Thode aur thoughts on Paatal Lok!

Updated on: 27 May,2020 07:01 AM IST  |  Mumbai
Mayank Shekhar | mayank.shekhar@mid-day.com

Where do you stand on the 'art versus artiste' debate? I say, keep your morality; the loss is yours.

Thode aur thoughts on Paatal Lok!

A screen grab from Paatal Lok; the cover of Tarun Tejpal's The Story Of My Assassins. Pic/Youtube, Google Books

Mayank ShekharAny similarities to real persons is not coincidental. It is intentional." Thus cleverly begins Costa Gavras' Z that, as a French-Algerian film, was in many ways to the Oscars in 1970, what the Korean Parasite was in 2020 — nominated in both Best Film and Best Foreign Language categories, and having picked up the latter, besides bagging Best Editing Oscar from among Hollywood's A-list elite!


While equally a robust, dark political-thriller, why am I particularly mentioning Z in a post/piece on Paatal Lok? Because that's the movie the journalist-character plans to watch, with his "Anglo activist" type girlfriend Sara, on New Year's Eve, before he disappoints her, having bounced off to a pind in Punjab to be with the pir/seer, who guides his life.


No, you did not blink through that moment in Paatal Lok. It's there in Tarun Tejpal's book The Story Of My Assassins. The Amazon Prime series wholly omits this "sacred" aspect from the journalist's life, I'm assuming, to steer it clear from further comparisons with the equally expansive, dystopian Netflix India series, Sacred Games, based on Vikram Chandra's novel of the same name.


My copy of Chandra's novel is 900 pages; Tejpal's is 522 pages — am only addressing a pet peeve to do with books, which is that no one ever discusses/mentions it by the number of its pages, while the running time of a movie is inevitably everyone's paramount concern!

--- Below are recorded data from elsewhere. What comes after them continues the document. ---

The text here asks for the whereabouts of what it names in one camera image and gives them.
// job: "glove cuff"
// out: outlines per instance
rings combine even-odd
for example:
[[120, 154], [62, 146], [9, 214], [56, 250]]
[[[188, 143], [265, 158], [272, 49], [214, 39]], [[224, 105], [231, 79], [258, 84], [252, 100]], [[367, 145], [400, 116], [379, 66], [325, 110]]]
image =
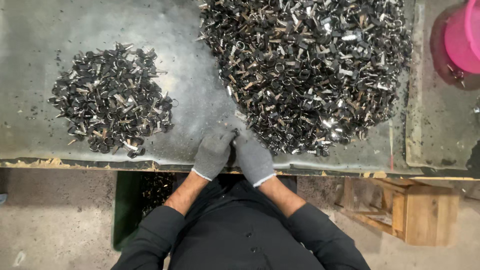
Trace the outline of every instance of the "glove cuff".
[[267, 181], [268, 179], [272, 178], [272, 176], [276, 176], [276, 173], [273, 173], [267, 177], [264, 177], [260, 180], [258, 180], [256, 183], [253, 184], [253, 187], [259, 187], [261, 184], [263, 184], [265, 181]]
[[199, 173], [199, 172], [198, 172], [196, 169], [194, 169], [194, 168], [192, 168], [192, 172], [195, 172], [198, 176], [200, 176], [200, 177], [202, 177], [202, 178], [205, 178], [205, 179], [207, 179], [207, 180], [210, 181], [210, 182], [212, 181], [212, 179], [210, 179], [210, 178], [204, 176], [203, 174]]

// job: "metal table surface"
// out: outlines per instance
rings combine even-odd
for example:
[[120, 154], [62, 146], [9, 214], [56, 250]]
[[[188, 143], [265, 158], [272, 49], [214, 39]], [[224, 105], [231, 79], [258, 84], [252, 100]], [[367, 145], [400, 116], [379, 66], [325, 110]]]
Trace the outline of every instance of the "metal table surface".
[[[0, 1], [0, 166], [186, 170], [202, 136], [212, 129], [245, 131], [236, 104], [222, 86], [210, 49], [199, 33], [196, 0]], [[409, 23], [413, 1], [405, 4]], [[67, 121], [47, 104], [58, 71], [79, 50], [112, 49], [115, 42], [155, 48], [157, 83], [179, 101], [175, 127], [145, 140], [146, 154], [93, 153], [86, 142], [67, 145]], [[62, 61], [57, 65], [56, 50]], [[370, 129], [366, 140], [337, 145], [327, 158], [313, 154], [274, 157], [275, 168], [298, 174], [423, 175], [405, 162], [408, 72], [401, 74], [395, 117]]]

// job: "dirty metal sheet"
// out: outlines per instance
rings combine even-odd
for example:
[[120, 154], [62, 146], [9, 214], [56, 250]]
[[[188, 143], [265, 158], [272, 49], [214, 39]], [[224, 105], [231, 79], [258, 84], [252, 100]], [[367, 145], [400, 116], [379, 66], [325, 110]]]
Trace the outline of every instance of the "dirty metal sheet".
[[480, 77], [469, 75], [463, 87], [452, 76], [454, 66], [444, 47], [444, 27], [462, 0], [418, 0], [412, 39], [412, 70], [406, 127], [407, 163], [414, 167], [466, 170], [480, 139], [473, 109]]
[[[57, 111], [46, 102], [58, 71], [71, 67], [78, 50], [113, 49], [115, 41], [155, 48], [156, 67], [168, 71], [156, 82], [179, 101], [172, 109], [173, 130], [147, 137], [145, 155], [133, 161], [191, 165], [209, 130], [245, 130], [235, 117], [235, 103], [219, 81], [210, 49], [194, 41], [200, 23], [197, 1], [57, 0], [36, 5], [30, 0], [1, 5], [0, 159], [130, 160], [125, 154], [93, 153], [87, 143], [68, 146], [67, 123], [55, 119]], [[407, 2], [405, 9], [411, 23], [413, 5]], [[62, 51], [59, 66], [55, 61], [58, 49]], [[407, 166], [403, 154], [407, 71], [400, 78], [396, 116], [370, 129], [367, 140], [332, 147], [327, 158], [282, 154], [274, 158], [275, 167], [421, 174]]]

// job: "concrete floor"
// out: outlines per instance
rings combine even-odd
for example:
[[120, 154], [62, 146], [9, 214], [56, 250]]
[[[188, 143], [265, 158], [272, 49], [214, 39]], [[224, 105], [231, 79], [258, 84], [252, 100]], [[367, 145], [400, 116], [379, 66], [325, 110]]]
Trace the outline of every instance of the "concrete floor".
[[[0, 177], [0, 193], [5, 186], [9, 193], [0, 206], [0, 269], [110, 269], [117, 261], [110, 245], [115, 172], [0, 169]], [[454, 246], [415, 247], [335, 211], [339, 182], [300, 177], [298, 194], [355, 240], [371, 269], [478, 269], [480, 201], [461, 201]]]

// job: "black sleeve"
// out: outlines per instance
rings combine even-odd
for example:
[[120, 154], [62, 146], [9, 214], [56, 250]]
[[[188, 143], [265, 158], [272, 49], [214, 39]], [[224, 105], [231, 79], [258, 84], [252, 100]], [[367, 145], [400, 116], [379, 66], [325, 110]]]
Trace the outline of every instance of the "black sleeve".
[[184, 224], [184, 216], [175, 209], [155, 208], [140, 223], [137, 235], [122, 250], [112, 270], [163, 269], [163, 260]]
[[295, 239], [313, 252], [326, 270], [369, 270], [355, 242], [341, 231], [326, 214], [307, 203], [289, 219]]

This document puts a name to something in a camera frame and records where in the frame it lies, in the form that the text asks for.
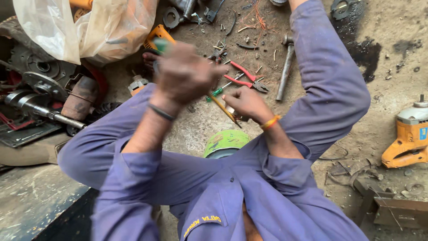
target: yellow screwdriver
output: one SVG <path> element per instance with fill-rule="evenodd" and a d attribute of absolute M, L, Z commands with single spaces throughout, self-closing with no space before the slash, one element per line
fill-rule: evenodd
<path fill-rule="evenodd" d="M 208 96 L 220 107 L 220 109 L 223 110 L 224 113 L 226 113 L 227 116 L 237 125 L 239 128 L 242 129 L 242 127 L 238 124 L 236 119 L 232 116 L 232 114 L 229 113 L 229 111 L 226 110 L 226 108 L 217 100 L 216 97 L 214 97 L 211 93 L 208 93 Z"/>

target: green screwdriver handle
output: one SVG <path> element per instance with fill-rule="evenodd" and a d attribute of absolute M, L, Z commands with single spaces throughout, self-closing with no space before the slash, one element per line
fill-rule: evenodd
<path fill-rule="evenodd" d="M 212 96 L 214 96 L 214 97 L 216 97 L 218 94 L 220 94 L 221 92 L 223 92 L 223 88 L 222 87 L 220 87 L 220 88 L 218 88 L 216 91 L 214 91 L 214 92 L 212 92 L 211 93 L 211 95 Z M 210 97 L 205 97 L 205 99 L 207 100 L 207 102 L 210 102 L 211 101 L 211 98 Z"/>

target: blue label
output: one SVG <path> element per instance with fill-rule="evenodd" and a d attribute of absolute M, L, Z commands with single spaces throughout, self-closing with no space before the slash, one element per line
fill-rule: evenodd
<path fill-rule="evenodd" d="M 419 140 L 425 140 L 427 138 L 428 127 L 419 129 Z"/>

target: green paint can
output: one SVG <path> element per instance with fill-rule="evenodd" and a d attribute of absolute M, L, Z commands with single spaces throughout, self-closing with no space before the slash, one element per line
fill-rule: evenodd
<path fill-rule="evenodd" d="M 208 140 L 204 158 L 219 159 L 228 157 L 248 142 L 250 142 L 250 137 L 243 131 L 219 131 Z"/>

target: metal hammer handle
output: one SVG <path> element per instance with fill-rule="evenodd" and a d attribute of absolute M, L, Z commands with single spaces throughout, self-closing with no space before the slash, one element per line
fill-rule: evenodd
<path fill-rule="evenodd" d="M 282 101 L 284 99 L 285 85 L 287 84 L 288 75 L 290 75 L 291 71 L 291 63 L 293 62 L 294 56 L 294 42 L 291 36 L 285 35 L 284 45 L 288 45 L 287 47 L 287 57 L 285 58 L 284 68 L 282 69 L 281 82 L 279 83 L 278 93 L 276 94 L 276 100 Z"/>

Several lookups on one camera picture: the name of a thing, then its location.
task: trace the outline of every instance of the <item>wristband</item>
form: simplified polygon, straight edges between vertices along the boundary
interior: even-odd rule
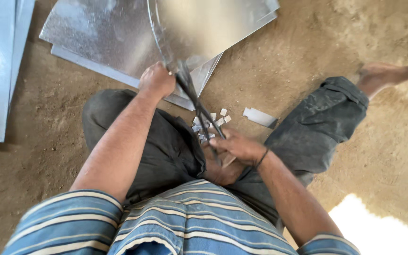
[[[269,148],[267,148],[267,150],[265,151],[264,155],[262,156],[261,160],[259,160],[258,164],[256,164],[256,170],[258,169],[258,167],[261,165],[262,160],[264,160],[265,156],[267,156],[267,153],[270,151]]]

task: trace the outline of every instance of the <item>sunlight patch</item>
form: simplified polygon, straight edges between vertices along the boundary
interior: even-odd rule
[[[346,196],[329,214],[361,254],[408,254],[408,226],[394,217],[370,213],[354,194]]]

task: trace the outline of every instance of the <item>man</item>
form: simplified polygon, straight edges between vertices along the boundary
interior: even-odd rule
[[[404,81],[408,66],[381,63],[365,65],[357,85],[328,78],[264,145],[235,130],[212,139],[238,158],[221,169],[182,119],[156,110],[175,87],[159,62],[138,94],[105,90],[86,103],[89,158],[69,192],[22,217],[4,254],[359,254],[305,187],[369,100]]]

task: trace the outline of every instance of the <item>right arm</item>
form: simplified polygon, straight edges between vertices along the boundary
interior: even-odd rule
[[[225,129],[227,140],[214,138],[210,144],[257,165],[267,148],[235,130]],[[261,161],[258,171],[272,196],[276,210],[297,245],[303,246],[320,233],[342,237],[341,231],[319,202],[310,194],[272,151]]]

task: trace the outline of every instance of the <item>dark pants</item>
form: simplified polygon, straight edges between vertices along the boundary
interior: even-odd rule
[[[134,96],[136,93],[130,90],[108,89],[89,99],[82,117],[90,150]],[[265,145],[306,187],[314,174],[328,169],[336,146],[350,139],[366,116],[368,104],[365,94],[346,78],[328,78],[284,119]],[[204,171],[204,153],[192,129],[180,117],[157,109],[126,204],[199,179]],[[256,169],[247,167],[234,184],[225,188],[277,223],[274,202]]]

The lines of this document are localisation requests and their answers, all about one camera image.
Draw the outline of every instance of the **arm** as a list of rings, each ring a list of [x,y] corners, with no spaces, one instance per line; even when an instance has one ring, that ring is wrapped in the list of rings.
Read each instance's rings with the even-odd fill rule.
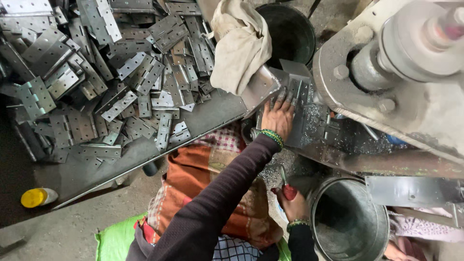
[[[279,95],[274,108],[267,103],[263,129],[282,137],[291,130],[294,106]],[[260,134],[190,203],[172,218],[147,260],[211,260],[218,236],[253,180],[280,149],[272,138]]]
[[[300,192],[297,192],[294,199],[287,200],[280,188],[273,188],[271,191],[276,194],[277,200],[290,222],[295,219],[309,220],[309,206]],[[292,261],[318,261],[309,225],[299,224],[293,226],[290,231],[288,246]]]

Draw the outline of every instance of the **yellow bottle cap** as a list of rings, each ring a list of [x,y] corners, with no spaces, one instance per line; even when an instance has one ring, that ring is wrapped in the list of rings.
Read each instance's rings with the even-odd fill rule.
[[[34,208],[42,204],[47,196],[44,189],[30,189],[21,196],[21,204],[26,208]]]

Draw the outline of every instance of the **small tool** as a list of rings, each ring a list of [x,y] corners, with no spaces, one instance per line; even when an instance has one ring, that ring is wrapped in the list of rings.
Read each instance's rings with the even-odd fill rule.
[[[288,184],[287,182],[287,178],[286,178],[286,175],[285,175],[285,169],[284,169],[284,166],[282,164],[280,164],[278,166],[279,168],[279,171],[280,171],[280,175],[282,176],[282,182],[283,182],[283,185],[282,185],[282,192],[285,196],[285,198],[287,200],[293,200],[295,197],[296,197],[296,194],[298,192],[298,190],[292,186],[290,186],[290,184]]]

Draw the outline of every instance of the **dark long-sleeve shirt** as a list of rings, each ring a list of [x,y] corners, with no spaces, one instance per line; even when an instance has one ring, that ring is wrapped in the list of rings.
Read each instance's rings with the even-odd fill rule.
[[[278,150],[279,146],[273,139],[264,134],[258,135],[214,181],[174,215],[154,247],[143,236],[137,236],[141,233],[140,229],[136,231],[126,260],[212,260],[222,228],[258,173]],[[317,260],[311,230],[305,227],[296,226],[290,234],[289,249],[293,250],[293,261]],[[267,260],[278,259],[278,253],[277,257],[264,254]]]

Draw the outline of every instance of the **bangle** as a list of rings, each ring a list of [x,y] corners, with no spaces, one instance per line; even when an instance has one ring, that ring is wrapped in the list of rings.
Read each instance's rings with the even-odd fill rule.
[[[282,137],[280,137],[277,133],[271,131],[271,130],[268,130],[268,129],[264,129],[261,131],[261,133],[263,133],[264,135],[270,137],[271,139],[273,139],[275,142],[277,142],[277,144],[279,144],[279,152],[284,148],[284,139],[282,139]]]
[[[296,225],[311,226],[311,222],[307,219],[295,219],[287,225],[287,232],[290,233],[291,229]]]

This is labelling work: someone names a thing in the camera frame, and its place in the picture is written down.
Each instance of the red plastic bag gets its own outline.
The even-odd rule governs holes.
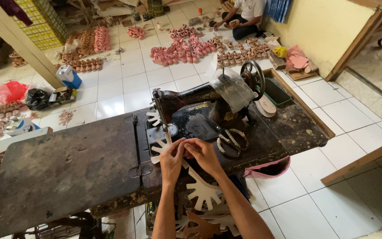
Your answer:
[[[21,101],[25,99],[27,85],[12,80],[8,83],[0,85],[0,102],[2,104],[12,101]]]

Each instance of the white shirt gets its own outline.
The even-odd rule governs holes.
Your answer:
[[[255,17],[263,15],[265,5],[266,0],[236,0],[234,7],[242,7],[243,12],[241,13],[241,17],[250,21]]]

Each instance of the scissors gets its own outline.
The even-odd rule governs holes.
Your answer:
[[[213,121],[211,118],[207,117],[205,114],[204,114],[204,117],[207,119],[207,121],[210,123],[210,125],[215,128],[218,133],[219,133],[219,138],[217,139],[217,145],[218,145],[218,148],[220,150],[220,152],[226,156],[229,156],[229,157],[238,157],[241,155],[241,151],[242,150],[246,150],[248,148],[248,140],[247,140],[247,137],[245,136],[245,134],[239,130],[236,130],[234,128],[231,128],[229,130],[227,129],[224,129],[222,127],[220,127],[215,121]],[[243,137],[245,139],[245,143],[246,143],[246,146],[245,148],[242,148],[240,146],[240,144],[237,143],[237,141],[235,140],[234,137],[232,137],[231,133],[230,132],[234,132],[234,133],[237,133],[238,135],[240,135],[241,137]],[[232,147],[234,147],[234,149],[237,150],[237,154],[228,154],[225,152],[225,150],[222,148],[222,145],[221,145],[221,139],[223,141],[225,141],[226,143],[230,144]]]

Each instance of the sewing machine handwheel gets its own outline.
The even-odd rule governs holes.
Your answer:
[[[248,84],[250,89],[257,93],[257,97],[254,98],[253,101],[262,98],[263,93],[265,92],[265,76],[263,75],[263,71],[260,66],[253,60],[247,60],[241,67],[240,73],[241,77]]]

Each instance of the yellow plastic bag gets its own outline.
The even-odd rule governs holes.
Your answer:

A fine web-series is the new novel, you can tell, as you watch Paatal Lok — so strong on sub-plot, neatly, patiently chapter-ised, although killing imagination for the reader (of course). For all Paatal Lok characters in the book — journalist, girlfriend Sara, wife Dolly, cop Hathi Ram, assassins Hathoda, Chakku, Tope, etc — the elaborate descriptions on the pages go to die with two-dimensional faces attached to names, and places, in a film/series, that is set in stone and set to motion at the same time.

This is probably why fans of a book rarely, if ever, are satisfied by its screen adaptation. Fans of a film, on the other hand, hardly ever visit, forget about devouring, the book it was based on! What's the point?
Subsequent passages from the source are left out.